Инцидент вроде бы был исчерпан, и я не стала задерживаться на шестом этаже — надо уносить отсюда ноги, пока еще они меня носят, цинично усмехнулась я про себя. Захватив историю болезни, я в сопровождении Феликса спустилась к себе. Он вместе со мной зашел в психотерапевтический кабинет и, прислонившись к стене и не сводя с меня свои немигающие глаза, спросил:

— Что произошло, Лидия Владимировна? У меня создалось впечатление, что этот санитар хочет на вас наброситься…

— Может, ты и прав, Феликс. Мне показалось, что у него начинается белая горячка, и я испугалась. Возможно, ты мне спас жизнь, — я притянула его к себе и, слегка пригнувшись — на каблуках я была выше него, — чмокнула его в израненную щеку.

Мне удалось прогнать его спать в палату, пообещав, что я обязательно его разбужу, если меня куда-нибудь вызовут.

Сама же я по всем канонам жанра должна была провести бессонную ночь, размышляя о жизни и смерти. Ведь за пять минут — всего за пять минут, я проверяла по часам! — я чуть не стала и убийцей и жертвой. Но мой организм потребовал отдыха; я заснула прямо там, где сидела, — на жесткой узкой кушетке в кабинете, без всяких подушек и одеял.

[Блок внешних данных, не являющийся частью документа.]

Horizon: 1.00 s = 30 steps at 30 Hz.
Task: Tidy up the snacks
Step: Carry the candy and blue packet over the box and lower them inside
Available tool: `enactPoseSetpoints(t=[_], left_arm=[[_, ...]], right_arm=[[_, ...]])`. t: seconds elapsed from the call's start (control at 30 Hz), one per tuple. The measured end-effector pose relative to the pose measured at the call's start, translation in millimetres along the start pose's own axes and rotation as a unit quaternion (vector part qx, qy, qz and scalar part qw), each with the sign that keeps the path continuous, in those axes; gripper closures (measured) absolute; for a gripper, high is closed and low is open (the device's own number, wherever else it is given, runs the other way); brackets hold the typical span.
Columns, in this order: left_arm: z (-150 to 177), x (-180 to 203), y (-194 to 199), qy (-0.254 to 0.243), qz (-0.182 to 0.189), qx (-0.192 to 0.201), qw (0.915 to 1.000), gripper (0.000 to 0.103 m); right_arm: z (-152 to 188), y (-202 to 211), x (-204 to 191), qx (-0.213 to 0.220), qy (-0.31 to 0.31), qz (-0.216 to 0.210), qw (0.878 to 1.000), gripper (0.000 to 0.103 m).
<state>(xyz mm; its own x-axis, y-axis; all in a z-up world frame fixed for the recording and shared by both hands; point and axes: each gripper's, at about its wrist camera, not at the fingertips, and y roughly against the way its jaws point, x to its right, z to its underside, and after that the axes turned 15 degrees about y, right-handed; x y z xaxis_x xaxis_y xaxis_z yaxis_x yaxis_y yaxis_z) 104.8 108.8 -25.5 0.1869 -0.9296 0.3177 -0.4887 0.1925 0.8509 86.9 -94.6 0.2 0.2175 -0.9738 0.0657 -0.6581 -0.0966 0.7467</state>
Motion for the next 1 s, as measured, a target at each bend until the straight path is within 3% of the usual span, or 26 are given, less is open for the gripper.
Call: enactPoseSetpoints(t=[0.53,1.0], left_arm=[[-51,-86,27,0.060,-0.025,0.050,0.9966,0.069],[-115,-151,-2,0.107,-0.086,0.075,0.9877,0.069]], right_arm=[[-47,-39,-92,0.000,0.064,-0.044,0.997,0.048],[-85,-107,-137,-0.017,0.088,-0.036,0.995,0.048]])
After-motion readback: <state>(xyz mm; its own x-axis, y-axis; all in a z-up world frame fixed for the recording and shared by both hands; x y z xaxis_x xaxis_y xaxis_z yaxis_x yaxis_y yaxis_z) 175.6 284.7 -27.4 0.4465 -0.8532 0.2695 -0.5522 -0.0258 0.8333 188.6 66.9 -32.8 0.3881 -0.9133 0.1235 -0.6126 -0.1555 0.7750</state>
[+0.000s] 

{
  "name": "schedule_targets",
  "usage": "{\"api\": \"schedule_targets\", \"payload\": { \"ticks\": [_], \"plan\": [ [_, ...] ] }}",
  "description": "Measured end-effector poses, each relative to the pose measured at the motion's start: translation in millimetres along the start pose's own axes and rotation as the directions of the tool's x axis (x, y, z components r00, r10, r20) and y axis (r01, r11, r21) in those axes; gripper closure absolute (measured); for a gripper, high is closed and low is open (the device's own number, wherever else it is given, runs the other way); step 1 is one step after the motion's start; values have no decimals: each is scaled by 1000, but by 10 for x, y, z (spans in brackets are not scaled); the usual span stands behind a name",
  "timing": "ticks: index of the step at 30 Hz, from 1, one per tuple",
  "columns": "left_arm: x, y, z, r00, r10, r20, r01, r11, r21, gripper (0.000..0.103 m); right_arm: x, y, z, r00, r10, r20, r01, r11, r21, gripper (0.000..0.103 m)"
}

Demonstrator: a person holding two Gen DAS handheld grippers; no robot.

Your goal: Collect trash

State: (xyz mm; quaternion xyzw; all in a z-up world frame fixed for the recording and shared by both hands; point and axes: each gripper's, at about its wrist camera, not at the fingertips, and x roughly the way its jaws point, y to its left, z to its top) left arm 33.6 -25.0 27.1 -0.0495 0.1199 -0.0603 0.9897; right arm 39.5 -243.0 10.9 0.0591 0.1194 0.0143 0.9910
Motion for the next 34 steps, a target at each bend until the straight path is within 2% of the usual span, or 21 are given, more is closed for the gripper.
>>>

Я спала богатырским сном, и хорошо еще, что ночь выдалась такая спокойная: никто не сходил с ума и не метался в пьяном бреду — я не уверена, что кто-нибудь смог бы меня в эти часы разбудить.


20

Утром, сидя в ординаторской на подоконнике, я рассказывала про свое ночное приключение Володе и Эрику, которого специально попросила зайти в больницу пораньше, пока наши пациенты если уже и проснулись, то еще не очухались. Я постаралась говорить очень кратко и уложилась в двадцать минут. Мне пришлось начать свой рассказ с того, что я смогла выведать у Васи Козлова, хронического шизофреника из Кащенко. За последнее время случилось столько разных событий, что я совсем упустила из вида — оказывается, что Синицын ничего не знает о похищении старушки из психушки! Эту часть наших похождений в изложении Эрика Володя выслушал молча, без комментариев, и на лице его отражались самые разные эмоции: восхищение, возмущение, недоумение; но на губах его играла при этом чуть заметная улыбка, так что я поняла, что победило чувство юмора, и немного успокоилась. Мне его мнение было далеко не безразлично, и я в глубине души боялась, что он сурово осудит мое, честно говоря, предосудительное поведение, как грубое нарушение врачебной этики.